Fragilità in crescita, solidarietà che risponde: il lavoro silenzioso della Casa della Carità

In tre mesi distribuite quasi sette tonnellate di cibo e assistite centinaia di persone dalla Comunità pastorale Maria Madre della Speranza, tra bisogni crescenti e una rete territoriale sempre più attiva.

Intercettare il bisogno, accompagnare chi è in difficoltà e non lasciare indietro nessuno. È questa la missione quotidiana della Casa della Carità e del Centro di Ascolto della comunità pastorale Maria Madre della Speranza, realtà che negli ultimi mesi hanno visto aumentare in modo significativo le richieste di aiuto. I numeri raccontano con chiarezza le fragilità sociali di un territorio in trasformazione, ma allo stesso tempo testimoniano l’efficacia di una rete solidale fatta di volontari, istituzioni e collaborazione diffusa.

Nel solo trimestre ottobre-dicembre 2025 sono stati distribuiti circa settemila chilogrammi di generi alimentari, un dato che fotografa l’urgenza delle necessità ma anche la capacità organizzativa del sistema di aiuto messo in campo. La Casa della Carità, inaugurata nel novembre 2024, è diventata in poco tempo un punto di riferimento per chi vive una condizione di difficoltà economica e sociale.

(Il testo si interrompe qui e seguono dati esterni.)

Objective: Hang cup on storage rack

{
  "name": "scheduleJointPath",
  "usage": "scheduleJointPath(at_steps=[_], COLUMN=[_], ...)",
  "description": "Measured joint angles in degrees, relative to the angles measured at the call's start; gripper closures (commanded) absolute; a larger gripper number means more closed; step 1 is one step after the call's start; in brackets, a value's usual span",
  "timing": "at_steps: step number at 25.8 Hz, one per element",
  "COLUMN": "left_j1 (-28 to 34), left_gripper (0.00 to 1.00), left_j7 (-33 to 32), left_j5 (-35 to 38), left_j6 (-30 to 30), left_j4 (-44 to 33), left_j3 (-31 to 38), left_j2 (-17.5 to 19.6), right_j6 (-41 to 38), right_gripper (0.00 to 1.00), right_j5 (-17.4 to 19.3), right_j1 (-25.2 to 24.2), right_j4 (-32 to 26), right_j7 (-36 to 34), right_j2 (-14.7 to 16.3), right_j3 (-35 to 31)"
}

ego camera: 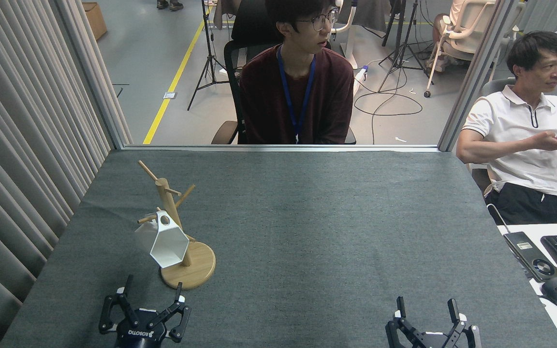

I numeri della povertà quotidiana

Nel periodo considerato, il Centro di Ascolto ha seguito 89 nuclei familiari, per un totale di 258 persone assistite in modo continuativo, che ricevono ogni mese un pacco alimentare. Tra gli assistiti si contano 139 donne e 119 uomini. Particolarmente significativo il numero dei minori: 103 bambini e ragazzi, affiancati da 27 giovani tra i 18 e i 29 anni, 103 adulti tra i 30 e i 64 anni e 25 anziani oltre i 64 anni.

Dal punto di vista della provenienza, 120 persone sono italiane, mentre 138 provengono da Paesi extra Unione Europea, a conferma di un bisogno trasversale che attraversa fasce diverse della popolazione.

La distribuzione degli aiuti alimentari nel trimestre ha raggiunto quota 6.991 chilogrammi, suddivisi tra i diversi territori: 2.745 kg a San Macario, 2.503 kg a Samarate e 1.243 kg a Verghera. Le scorte rimaste in magazzino verranno destinate alle famiglie nelle prossime settimane, garantendo continuità al sostegno.

Ascolto, orientamento e sostegno economico

Oltre alla distribuzione di cibo, Casa della Carità e Centro di Ascolto operano in stretta collaborazione con i Servizi sociali e con il supporto economico di alcuni fondi della Caritas Ambrosiana, offrendo orientamento e accompagnamento personalizzato. Nel corso del 2025 sono stati effettuati 219 colloqui che hanno coinvolto 109 persone, di cui 35 al primo accesso. Gli utenti sono stati 67 donne e 42 uomini, con un’età media di 50 anni.

Secondo i dati raccolti, i bisogni più frequenti riguardano il reddito insufficiente rispetto alle spese quotidiane (56,4%) e la disoccupazione (13,9%). Il sostegno economico complessivo erogato si è attestato intorno ai 12mila euro, destinati in particolare al pagamento di bollette e affitti, spesso determinanti per evitare situazioni di ulteriore marginalità.

Un impegno silenzioso ma fondamentale

«Il nostro è un lavoro discreto, spesso invisibile, ma essenziale per centinaia di persone del territorio», sottolineano dal Centro di Ascolto. «Accanto all’ascolto e all’aiuto concreto, rivendichiamo la capacità di organizzarci in modo efficace per affrontare le sfide sociali sempre più complesse che emergono nella nostra comunità».

Un impegno che, giorno dopo giorno, prova a trasformare la fragilità in accompagnamento e la solitudine in una rete di relazioni e di sostegno.